I never tire of fantasizing and imagining my ideal. But some days it’s really hard to decide what would be better. To be slung sidelong over a rocking chair in the wash of yellow afternoon, watching the lift and ruffle of wisteria where it is teased by currents chasing around me on the old screen porch, drinking Blackberry Acid and reading Evelyn Waugh while the sound of Gershwin laughs its way out the door to shake the sleepy cat into a semblance of watchfulness? Or perhaps I should the rather be curled in a high-backed leather wing chair with Zola, maybe Garcia Marquez, a faint dark stain of Verdi’s Requiem insinuating its way slowly through my brain, the lamp turned barely high enough to read so that it doesn’t fade the firelight or those lights fourteen stories down where the city shimmers below, and with the scent of Boeuf Bourguignon drifting into the paneled room from where it’s simmering down the hall?

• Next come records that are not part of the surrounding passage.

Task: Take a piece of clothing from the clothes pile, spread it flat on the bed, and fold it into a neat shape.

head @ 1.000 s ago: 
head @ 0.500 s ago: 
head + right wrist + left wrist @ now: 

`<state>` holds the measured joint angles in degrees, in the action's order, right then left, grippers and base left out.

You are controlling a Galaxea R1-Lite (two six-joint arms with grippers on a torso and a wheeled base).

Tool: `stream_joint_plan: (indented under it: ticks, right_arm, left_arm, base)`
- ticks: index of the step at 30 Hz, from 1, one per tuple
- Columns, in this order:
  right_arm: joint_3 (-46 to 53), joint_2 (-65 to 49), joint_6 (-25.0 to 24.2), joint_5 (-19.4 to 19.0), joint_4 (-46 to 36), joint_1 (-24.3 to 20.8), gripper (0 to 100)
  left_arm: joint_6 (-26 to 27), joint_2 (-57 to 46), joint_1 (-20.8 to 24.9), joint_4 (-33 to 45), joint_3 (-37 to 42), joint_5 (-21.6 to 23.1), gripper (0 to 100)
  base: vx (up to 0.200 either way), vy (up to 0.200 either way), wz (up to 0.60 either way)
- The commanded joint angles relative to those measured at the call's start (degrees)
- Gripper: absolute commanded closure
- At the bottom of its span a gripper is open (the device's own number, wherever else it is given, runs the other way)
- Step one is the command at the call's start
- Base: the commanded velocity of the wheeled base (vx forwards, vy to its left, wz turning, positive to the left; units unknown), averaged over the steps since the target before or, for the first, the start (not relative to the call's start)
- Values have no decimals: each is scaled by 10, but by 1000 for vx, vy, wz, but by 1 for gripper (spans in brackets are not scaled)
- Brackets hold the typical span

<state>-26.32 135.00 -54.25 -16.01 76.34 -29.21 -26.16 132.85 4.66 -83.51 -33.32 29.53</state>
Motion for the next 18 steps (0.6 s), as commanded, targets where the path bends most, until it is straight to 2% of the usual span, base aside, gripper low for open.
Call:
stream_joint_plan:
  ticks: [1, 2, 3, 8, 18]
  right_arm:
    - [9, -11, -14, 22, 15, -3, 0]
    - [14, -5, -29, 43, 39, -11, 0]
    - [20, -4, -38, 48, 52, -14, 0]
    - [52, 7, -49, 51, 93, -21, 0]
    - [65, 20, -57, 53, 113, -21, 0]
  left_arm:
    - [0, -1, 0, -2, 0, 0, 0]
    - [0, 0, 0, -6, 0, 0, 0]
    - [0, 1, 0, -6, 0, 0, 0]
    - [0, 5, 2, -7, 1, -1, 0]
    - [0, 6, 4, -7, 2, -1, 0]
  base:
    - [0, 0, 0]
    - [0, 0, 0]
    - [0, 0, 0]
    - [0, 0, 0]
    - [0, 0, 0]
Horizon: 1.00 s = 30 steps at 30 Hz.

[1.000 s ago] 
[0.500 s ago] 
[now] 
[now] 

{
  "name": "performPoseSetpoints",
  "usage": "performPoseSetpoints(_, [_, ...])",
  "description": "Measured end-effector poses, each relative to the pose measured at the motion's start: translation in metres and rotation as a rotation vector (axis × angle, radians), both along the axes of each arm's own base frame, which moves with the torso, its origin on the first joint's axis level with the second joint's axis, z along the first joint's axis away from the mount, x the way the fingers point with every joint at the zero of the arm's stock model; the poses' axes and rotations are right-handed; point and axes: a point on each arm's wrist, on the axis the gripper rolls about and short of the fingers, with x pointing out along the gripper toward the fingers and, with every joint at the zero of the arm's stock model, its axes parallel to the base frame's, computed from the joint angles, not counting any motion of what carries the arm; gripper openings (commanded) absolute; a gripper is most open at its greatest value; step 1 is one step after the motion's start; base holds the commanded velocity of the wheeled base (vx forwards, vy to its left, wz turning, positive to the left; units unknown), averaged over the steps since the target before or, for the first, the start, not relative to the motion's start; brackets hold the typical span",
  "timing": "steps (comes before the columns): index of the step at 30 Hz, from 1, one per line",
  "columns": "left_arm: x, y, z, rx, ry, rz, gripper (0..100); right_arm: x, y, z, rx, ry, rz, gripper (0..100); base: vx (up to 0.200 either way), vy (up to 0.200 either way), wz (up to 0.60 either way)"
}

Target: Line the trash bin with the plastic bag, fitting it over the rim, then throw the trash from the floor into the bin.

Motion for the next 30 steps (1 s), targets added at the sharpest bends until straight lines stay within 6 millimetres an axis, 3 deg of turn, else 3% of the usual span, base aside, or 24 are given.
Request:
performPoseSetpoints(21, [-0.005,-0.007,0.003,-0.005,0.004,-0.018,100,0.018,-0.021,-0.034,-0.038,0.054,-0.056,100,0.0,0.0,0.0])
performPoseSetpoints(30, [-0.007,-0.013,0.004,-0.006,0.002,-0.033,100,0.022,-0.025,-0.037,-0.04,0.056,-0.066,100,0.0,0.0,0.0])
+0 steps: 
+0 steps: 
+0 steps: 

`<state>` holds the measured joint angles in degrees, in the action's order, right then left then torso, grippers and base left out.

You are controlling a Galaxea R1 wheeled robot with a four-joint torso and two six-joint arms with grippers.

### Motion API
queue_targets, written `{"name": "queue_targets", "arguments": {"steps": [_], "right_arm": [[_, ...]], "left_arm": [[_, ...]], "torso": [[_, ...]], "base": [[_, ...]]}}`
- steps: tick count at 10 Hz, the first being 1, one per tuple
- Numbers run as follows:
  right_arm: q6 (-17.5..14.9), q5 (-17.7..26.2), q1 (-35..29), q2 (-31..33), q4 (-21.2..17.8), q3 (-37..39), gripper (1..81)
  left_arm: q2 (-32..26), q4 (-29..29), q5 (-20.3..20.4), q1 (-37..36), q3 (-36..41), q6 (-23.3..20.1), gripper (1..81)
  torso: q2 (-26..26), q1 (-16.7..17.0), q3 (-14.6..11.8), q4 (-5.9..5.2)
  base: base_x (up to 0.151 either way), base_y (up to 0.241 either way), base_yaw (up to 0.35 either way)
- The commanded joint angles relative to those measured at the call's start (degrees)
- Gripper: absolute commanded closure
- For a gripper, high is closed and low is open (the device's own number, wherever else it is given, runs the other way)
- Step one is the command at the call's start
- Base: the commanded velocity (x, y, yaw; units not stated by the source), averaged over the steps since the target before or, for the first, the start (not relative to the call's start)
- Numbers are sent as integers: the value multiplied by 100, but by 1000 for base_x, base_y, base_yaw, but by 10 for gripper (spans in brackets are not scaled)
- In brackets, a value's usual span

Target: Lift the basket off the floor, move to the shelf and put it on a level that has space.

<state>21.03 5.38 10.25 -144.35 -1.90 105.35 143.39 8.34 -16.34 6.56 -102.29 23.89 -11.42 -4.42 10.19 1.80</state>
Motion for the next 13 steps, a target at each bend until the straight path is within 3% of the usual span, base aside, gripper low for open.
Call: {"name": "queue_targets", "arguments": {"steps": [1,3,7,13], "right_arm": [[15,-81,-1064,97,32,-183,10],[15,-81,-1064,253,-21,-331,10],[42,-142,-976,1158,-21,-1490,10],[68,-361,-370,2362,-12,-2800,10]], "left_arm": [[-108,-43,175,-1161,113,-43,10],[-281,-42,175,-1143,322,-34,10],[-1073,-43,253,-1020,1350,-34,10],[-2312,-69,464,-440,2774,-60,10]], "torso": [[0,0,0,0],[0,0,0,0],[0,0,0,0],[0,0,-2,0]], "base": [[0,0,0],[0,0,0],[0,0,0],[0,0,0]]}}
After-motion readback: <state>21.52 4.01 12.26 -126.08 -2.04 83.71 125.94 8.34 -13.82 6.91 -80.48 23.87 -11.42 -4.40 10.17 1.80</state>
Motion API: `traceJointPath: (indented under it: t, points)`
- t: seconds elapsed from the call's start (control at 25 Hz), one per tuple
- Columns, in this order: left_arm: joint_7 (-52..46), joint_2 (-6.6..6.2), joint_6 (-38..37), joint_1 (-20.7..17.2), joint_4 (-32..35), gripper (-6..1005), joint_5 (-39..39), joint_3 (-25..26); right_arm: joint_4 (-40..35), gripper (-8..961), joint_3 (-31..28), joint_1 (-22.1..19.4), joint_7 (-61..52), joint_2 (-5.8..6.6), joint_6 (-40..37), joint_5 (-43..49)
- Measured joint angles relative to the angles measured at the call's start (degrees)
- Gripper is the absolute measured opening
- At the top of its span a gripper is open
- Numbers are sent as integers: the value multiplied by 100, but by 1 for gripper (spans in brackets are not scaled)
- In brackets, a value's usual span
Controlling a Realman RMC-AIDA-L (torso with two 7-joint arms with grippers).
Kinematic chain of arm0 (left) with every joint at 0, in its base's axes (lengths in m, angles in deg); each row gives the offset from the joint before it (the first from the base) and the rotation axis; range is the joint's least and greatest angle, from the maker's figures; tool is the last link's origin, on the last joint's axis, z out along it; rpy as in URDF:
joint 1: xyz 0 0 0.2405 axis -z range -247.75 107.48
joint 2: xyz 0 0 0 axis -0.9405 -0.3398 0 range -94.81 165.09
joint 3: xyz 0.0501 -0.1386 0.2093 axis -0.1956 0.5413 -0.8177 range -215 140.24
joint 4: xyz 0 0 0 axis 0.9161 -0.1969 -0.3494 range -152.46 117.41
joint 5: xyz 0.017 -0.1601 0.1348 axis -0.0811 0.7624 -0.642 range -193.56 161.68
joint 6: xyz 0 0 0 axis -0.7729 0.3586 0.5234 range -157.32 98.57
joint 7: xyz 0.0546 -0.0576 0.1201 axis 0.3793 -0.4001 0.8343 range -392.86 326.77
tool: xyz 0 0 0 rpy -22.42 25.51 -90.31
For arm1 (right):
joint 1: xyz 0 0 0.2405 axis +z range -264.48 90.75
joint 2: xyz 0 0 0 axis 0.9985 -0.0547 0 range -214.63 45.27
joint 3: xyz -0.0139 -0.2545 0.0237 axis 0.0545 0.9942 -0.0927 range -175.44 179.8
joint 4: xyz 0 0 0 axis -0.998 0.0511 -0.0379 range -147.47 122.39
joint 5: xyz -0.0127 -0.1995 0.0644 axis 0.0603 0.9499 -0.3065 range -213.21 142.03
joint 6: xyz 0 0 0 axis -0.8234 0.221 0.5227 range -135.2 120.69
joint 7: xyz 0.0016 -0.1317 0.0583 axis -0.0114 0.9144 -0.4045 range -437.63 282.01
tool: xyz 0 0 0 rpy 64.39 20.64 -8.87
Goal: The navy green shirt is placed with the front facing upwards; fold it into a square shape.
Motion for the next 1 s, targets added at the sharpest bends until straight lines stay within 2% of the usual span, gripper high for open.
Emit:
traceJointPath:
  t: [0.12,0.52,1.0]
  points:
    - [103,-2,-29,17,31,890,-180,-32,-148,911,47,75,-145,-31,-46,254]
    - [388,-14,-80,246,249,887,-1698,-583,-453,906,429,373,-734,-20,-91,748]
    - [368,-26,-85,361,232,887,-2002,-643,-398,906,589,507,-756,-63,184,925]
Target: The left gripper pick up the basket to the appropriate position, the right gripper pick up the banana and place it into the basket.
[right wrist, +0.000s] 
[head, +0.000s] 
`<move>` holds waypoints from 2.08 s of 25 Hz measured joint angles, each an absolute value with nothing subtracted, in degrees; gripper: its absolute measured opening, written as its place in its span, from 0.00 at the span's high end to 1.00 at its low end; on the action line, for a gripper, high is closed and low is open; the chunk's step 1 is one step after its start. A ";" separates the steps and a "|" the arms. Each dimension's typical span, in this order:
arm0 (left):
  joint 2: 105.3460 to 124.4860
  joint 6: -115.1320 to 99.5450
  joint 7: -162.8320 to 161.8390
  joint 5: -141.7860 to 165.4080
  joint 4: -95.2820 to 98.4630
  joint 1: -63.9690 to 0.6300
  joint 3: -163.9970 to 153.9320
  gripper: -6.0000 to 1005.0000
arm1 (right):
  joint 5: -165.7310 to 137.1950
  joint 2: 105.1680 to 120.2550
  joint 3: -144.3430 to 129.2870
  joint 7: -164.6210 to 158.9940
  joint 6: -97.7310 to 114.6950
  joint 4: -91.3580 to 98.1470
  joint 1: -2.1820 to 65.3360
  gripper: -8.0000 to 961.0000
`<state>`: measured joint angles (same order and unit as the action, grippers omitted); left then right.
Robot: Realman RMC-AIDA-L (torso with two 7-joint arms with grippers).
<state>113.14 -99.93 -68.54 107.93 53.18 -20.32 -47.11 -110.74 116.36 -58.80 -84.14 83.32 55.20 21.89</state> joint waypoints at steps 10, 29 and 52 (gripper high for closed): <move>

Yes, I say, sometimes it’s hard, so hard to choose which I should prefer. Would it be finer to be wandering up a quiet path in checkered green light, perfumed with the heady incense of cedar and douglas fir, emerging from their shadows into meadows lapping with avalanche lilies and paintbrush and gentians at my feet as I climb up higher, drowsy with the sun and hypnotized by the river crashing away, just out of sight, to my right, and stopping at last to rest on the stony shore of a glassy lake and slake my thirst, assuage my hunger, with a crisp sweet apple and some salty well-aged cheese? Or should I better like to stride out through wildly waving waist-high grass onto the dunes just as the lowering sky with its mass of high black clouds starts spitting a sand-fine mist of icy rain, but bundled so warmly to the eyes that only my cheekbones feel the chill, and watching the storm blow up a wave so high it seems to engulf the top of the sky before it shatters to smithereens on the bouldered bulkhead there–and just as that cloudbank starts to split to disgorge its mighty gout of rain, tearing up the beach to the safety of the white-painted cottage, where I peel off the layers of storm-proofing down to my jeans, drag the little table to the window to watch the show, cracking the Dungeness crab that I bought at the shop today, to drown it in butter while watching the shoreline also drown, and eat crab sweetness messily to the tune of pelting rain and smashing sea?
I suppose if all else fails I could simply ask my butler to make the selection, you see. No, this one I know: I’d rather ask my love, since whichever it is, it’ll be that much better a dream if he will only share it with me.